Why does STRtree return false negatives for rotated labels?

STRtree indexes axis-aligned bounding boxes. When a label is rotated, its raw geometry bounding box is smaller than the visual footprint. Query the index using the minimum bounding rectangle (MBR) of the rotated polygon, not the rotated geometry itself, to prevent missed collisions.

How do halo radii affect collision bounding boxes?

Text rendering engines add halos that extend beyond raw glyph bounds. Collision logic that ignores halos will pass algorithmic checks but produce visible overlaps in the exported map. Always inflate each bounding box by the maximum halo_radius before inserting it into the spatial index.

Can I use geographic coordinates for bounding box collision checks?

No. Degree-based distances are not uniform — one degree of longitude varies from ~111 km at the equator to zero at the poles. Always reproject to a metric CRS (EPSG:3857 or an appropriate UTM zone) before computing text bounding boxes and running collision queries.

How often should I rebuild the STRtree during batch placement?

Rebuilding after every insertion makes tree construction O(n²) overall. Collect successfully placed bounding boxes and rebuild the STRtree every 500–1 000 placements to amortise the rebalancing cost while keeping query latency low.

Label Collision Avoidance Algorithms

Automated map generation pipelines frequently fail at the final rendering stage: overlapping text, obscured point features, and unreadable dense urban grids. Label collision avoidance solves this by mathematically evaluating candidate positions, detecting spatial conflicts, and resolving overlaps before export. Implementing robust collision logic inside your Python pipeline transforms brittle static layouts into production-ready, scalable workflows that require no manual typographic cleanup.

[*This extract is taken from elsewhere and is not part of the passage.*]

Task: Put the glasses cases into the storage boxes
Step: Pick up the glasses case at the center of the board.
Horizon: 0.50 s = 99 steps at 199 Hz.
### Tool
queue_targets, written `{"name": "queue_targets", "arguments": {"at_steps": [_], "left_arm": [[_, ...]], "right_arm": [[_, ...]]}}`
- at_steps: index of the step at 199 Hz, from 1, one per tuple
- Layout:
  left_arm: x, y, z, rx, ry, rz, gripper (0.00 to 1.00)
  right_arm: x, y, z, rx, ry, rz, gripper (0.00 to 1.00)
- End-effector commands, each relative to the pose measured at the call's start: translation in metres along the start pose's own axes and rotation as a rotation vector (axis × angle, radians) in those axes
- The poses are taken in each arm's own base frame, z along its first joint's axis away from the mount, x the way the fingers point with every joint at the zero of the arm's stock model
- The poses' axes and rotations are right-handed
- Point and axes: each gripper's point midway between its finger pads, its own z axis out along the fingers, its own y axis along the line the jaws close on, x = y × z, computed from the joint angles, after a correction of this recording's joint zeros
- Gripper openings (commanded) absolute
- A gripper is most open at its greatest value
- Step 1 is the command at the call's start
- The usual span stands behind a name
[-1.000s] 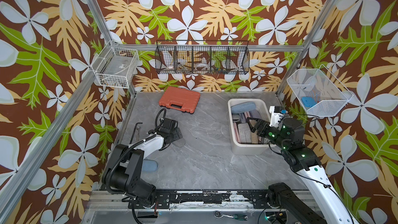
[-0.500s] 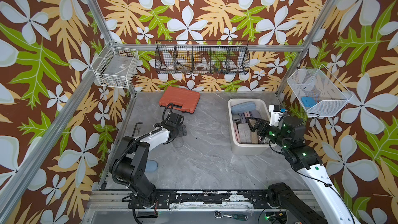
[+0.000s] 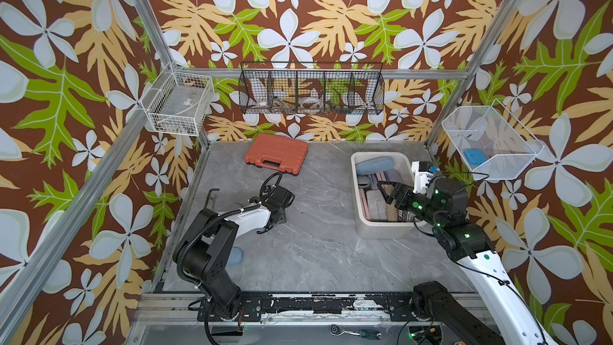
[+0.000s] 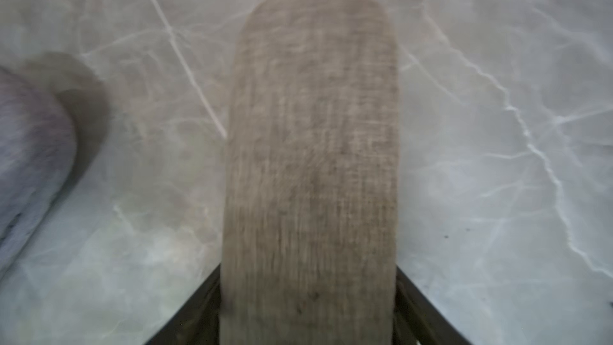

This topic sits at the engineering core of Programmatic Map Styling and Label Automation, where typography must adapt dynamically to feature density, basemap complexity, and output resolution.

Prerequisites and Environment Configuration

Before implementing collision avoidance logic, ensure your environment meets these technical requirements:

Python 3.10+ with geopandas>=0.14, shapely>=2.0, matplotlib>=3.8, and pandas>=2.0
Metric CRS consistency: All input layers must be projected to a metric coordinate reference system (EPSG:3857 or an appropriate UTM zone). Degree-based bounding boxes distort at mid-latitudes and render collision math meaningless. Validate with gdf.crs.is_projected.
Font metric awareness: Text dimensions vary by typeface, weight, and DPI. Approximate rendered bounding boxes using matplotlib.textpath.TextPath or PIL.ImageFont.getbbox. The resulting width and height in data units are your raw collision geometry before padding.
Shapely STRtree: Available directly from shapely.strtree.STRtree (Shapely 2.x). Prefer this over the older GeoDataFrame.sindex, which wraps PyGEOS with a slightly higher per-query overhead.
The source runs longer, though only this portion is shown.